_Aim of the task_
Below are entries. Copy exactly the lines running from the line that holds "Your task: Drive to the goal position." to the line that holds "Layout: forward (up", with both ends included.

_Data extracted from a collection_
=== Begin Enclosure ===
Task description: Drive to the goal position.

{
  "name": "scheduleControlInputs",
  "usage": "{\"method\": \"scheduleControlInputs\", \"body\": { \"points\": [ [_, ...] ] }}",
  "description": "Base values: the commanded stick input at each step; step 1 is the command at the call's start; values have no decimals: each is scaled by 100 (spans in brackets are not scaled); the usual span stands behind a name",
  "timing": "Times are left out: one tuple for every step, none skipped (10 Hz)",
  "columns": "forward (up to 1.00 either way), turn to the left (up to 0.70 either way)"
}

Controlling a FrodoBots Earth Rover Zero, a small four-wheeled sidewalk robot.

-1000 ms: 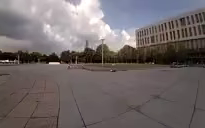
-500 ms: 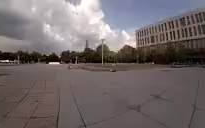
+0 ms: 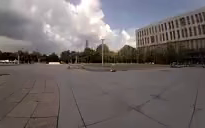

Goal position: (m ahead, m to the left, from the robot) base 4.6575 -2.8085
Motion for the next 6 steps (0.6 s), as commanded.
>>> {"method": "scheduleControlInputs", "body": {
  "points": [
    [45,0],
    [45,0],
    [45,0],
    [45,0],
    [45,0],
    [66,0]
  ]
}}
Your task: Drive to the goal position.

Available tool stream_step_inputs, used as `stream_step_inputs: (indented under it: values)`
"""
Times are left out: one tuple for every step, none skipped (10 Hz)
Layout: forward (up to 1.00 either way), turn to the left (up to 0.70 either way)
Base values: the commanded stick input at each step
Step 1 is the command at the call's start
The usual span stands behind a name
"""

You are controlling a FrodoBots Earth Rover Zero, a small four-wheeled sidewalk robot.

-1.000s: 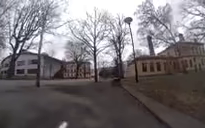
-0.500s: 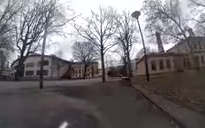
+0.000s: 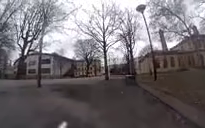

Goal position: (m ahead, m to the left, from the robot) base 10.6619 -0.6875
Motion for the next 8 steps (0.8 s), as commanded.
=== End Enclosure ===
_Your response_
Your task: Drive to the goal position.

Available tool stream_step_inputs, used as `stream_step_inputs: (indented under it: values)`
"""
Times are left out: one tuple for every step, none skipped (10 Hz)
Layout: forward (up to 1.00 either way), turn to the left (up to 0.70 either way)

The output above is complete as it stands.